In the following listing, work out how many lines contain the string "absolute", and state only that number.

____

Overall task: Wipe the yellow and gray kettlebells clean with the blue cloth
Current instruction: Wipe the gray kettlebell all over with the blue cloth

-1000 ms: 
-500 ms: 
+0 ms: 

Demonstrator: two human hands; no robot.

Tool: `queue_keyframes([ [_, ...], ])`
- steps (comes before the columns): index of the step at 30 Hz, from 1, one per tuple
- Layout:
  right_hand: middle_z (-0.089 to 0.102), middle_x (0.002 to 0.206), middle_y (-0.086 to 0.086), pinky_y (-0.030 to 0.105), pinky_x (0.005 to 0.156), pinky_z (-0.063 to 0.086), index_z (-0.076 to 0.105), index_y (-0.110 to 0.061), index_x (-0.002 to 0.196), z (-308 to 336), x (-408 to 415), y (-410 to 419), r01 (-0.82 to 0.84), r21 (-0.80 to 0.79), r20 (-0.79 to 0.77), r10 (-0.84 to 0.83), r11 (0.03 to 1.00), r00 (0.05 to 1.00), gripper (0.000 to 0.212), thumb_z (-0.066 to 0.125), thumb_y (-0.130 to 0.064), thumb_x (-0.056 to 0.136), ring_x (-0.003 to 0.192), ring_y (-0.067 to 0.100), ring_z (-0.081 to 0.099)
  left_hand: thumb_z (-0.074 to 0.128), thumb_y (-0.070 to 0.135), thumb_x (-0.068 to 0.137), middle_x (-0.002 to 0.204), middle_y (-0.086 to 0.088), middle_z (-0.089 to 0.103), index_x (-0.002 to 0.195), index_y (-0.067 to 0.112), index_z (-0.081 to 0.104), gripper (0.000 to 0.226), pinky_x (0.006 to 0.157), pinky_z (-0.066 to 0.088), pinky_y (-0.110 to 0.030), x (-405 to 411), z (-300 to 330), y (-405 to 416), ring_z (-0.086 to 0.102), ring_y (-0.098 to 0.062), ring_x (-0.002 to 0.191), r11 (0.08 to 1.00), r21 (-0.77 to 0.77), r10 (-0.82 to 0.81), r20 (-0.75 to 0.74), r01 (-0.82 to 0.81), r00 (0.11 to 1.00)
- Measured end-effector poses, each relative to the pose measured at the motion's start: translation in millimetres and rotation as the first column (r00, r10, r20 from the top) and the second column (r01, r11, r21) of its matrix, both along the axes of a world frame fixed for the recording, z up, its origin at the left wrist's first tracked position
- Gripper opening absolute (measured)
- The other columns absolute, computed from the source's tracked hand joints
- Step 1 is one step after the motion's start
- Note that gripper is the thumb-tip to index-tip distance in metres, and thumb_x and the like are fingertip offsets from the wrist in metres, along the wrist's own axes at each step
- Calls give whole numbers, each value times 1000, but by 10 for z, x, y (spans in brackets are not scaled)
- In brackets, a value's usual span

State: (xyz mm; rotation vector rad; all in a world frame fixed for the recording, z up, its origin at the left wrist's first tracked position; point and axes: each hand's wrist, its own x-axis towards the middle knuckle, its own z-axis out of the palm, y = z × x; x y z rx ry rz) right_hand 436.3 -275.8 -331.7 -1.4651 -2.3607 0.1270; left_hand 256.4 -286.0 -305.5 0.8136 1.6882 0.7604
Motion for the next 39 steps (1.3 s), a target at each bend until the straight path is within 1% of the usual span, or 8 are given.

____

Written response: 2